Your goal: In the data below, one line contains "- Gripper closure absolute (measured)" and a later one contains "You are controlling". Print both, with every line between them, exactly and alone.

[Start of section]

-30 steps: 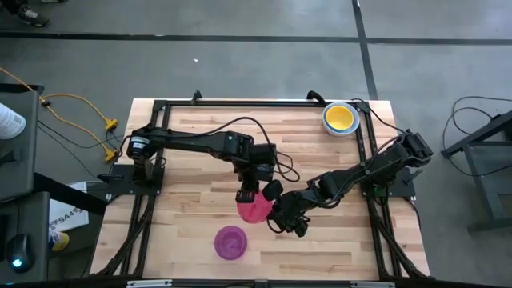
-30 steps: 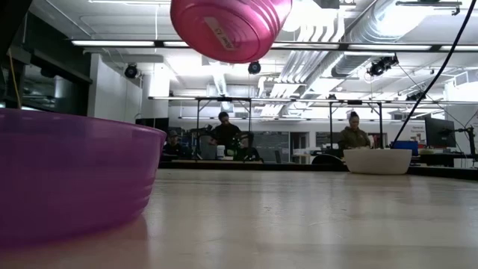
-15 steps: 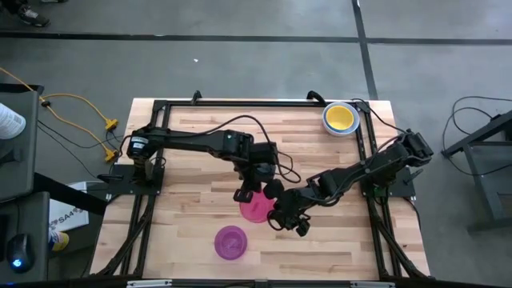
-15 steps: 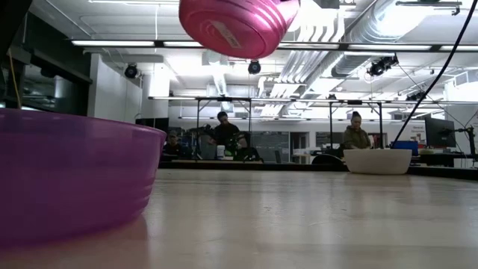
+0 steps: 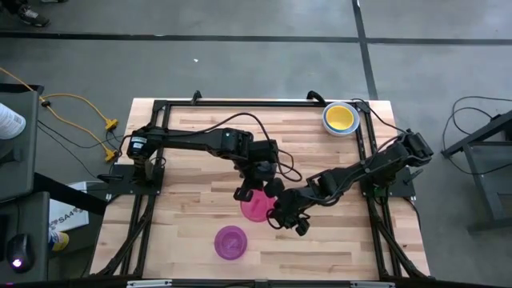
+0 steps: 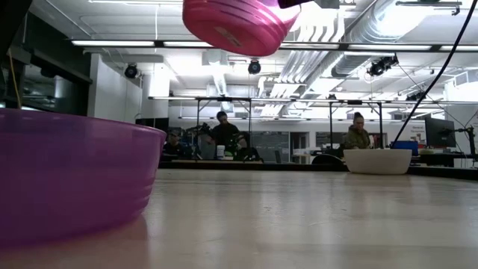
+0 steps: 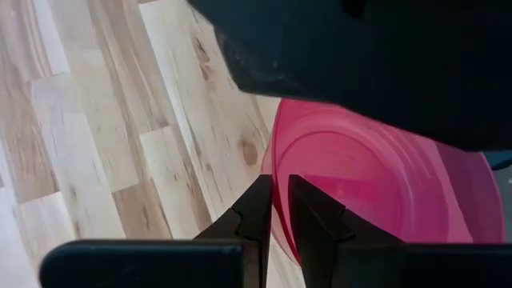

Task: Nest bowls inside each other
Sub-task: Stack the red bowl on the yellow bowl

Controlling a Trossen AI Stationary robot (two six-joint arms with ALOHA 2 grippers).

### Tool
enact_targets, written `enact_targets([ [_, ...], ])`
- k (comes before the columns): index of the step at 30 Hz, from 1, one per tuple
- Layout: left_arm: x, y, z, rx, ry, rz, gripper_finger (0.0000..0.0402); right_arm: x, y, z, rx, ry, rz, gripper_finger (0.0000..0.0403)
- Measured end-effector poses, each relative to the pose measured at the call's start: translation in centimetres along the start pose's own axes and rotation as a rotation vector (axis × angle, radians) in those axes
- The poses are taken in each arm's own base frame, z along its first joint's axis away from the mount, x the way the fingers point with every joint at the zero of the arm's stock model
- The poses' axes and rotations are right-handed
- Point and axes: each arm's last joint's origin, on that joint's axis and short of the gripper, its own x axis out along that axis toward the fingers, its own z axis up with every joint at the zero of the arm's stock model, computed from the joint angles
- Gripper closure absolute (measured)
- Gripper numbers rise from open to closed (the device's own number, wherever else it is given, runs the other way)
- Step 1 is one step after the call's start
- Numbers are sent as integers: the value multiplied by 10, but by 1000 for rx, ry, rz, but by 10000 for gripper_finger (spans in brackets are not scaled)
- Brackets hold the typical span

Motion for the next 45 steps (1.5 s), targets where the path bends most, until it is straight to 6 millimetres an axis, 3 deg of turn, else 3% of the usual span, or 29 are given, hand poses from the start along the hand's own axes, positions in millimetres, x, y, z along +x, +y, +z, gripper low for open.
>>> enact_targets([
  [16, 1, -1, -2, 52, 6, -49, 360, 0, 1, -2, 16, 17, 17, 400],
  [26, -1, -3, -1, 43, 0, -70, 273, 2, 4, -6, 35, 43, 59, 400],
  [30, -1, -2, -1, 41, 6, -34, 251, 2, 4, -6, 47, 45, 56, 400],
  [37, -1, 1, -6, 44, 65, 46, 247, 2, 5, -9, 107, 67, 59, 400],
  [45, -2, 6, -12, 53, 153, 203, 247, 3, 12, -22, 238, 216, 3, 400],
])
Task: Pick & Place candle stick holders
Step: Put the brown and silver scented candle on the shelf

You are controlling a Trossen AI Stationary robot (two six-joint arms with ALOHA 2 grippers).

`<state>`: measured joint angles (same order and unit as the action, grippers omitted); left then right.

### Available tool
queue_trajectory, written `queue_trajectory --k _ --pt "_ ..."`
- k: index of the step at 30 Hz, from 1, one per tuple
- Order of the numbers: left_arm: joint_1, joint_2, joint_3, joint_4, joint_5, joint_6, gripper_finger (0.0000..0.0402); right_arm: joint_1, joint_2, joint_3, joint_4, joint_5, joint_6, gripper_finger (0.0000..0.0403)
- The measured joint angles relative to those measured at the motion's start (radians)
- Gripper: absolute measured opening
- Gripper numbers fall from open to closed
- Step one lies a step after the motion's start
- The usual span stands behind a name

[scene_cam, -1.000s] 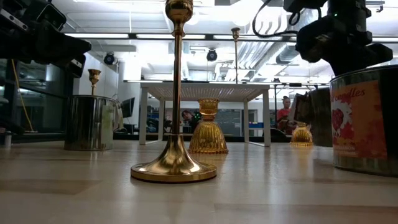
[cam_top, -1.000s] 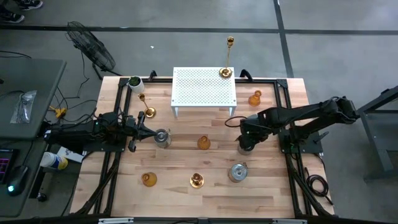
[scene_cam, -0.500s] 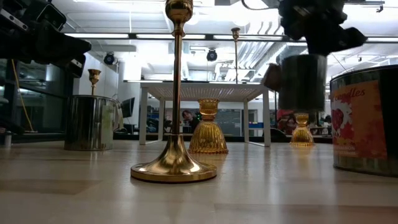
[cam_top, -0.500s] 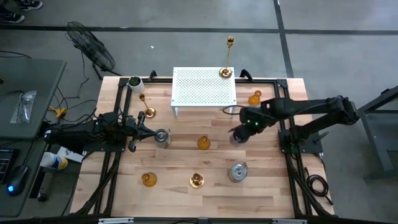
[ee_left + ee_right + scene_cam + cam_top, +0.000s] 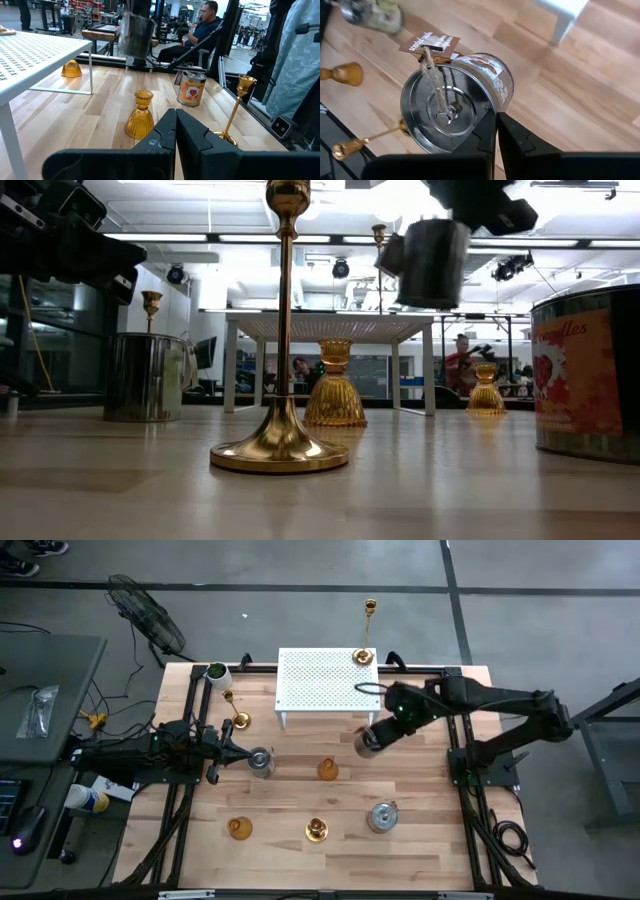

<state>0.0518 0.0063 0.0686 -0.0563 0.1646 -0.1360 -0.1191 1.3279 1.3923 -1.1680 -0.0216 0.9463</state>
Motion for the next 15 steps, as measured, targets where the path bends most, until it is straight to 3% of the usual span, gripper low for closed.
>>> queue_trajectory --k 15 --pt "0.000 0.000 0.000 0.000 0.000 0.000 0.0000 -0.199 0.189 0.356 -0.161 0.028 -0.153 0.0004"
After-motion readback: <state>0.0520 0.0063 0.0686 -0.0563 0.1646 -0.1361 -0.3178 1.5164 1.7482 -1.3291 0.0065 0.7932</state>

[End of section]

Output of the exercise:
- Gripper closure absolute (measured)
- Gripper numbers rise from open to closed (the device's own number, wherever else it is given, runs the other way)
- Step 1 is one step after the call's start
- Numbers are sent as integers: the value multiplied by 10, but by 1000 for rx, ry, rz, but by 10000 for gripper_finger (spans in brackets are not scaled)
- Brackets hold the typical span

Motion for the next 45 steps (1.5 s), targets where the path bends most, until it is straight to 6 millimetres an axis, 3 deg of turn, else 3% of the usual span, or 29 are given, hand poses from the start along the hand's own axes, positions in millimetres, x, y, z along +x, +y, +z, gripper low for open.
>>> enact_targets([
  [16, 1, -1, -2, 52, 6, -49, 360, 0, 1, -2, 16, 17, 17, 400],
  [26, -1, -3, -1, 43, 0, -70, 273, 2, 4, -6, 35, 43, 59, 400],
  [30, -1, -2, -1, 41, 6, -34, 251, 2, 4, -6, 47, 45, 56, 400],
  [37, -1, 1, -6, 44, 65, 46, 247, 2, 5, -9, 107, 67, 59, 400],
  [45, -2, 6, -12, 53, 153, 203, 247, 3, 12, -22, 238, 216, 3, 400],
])
Task: Pick & Place candle stick holders
Step: Put the brown and silver scented candle on the shelf

You are controlling a Trossen AI Stationary robot (two six-joint arms with ALOHA 2 grippers).

The exercise output is complete.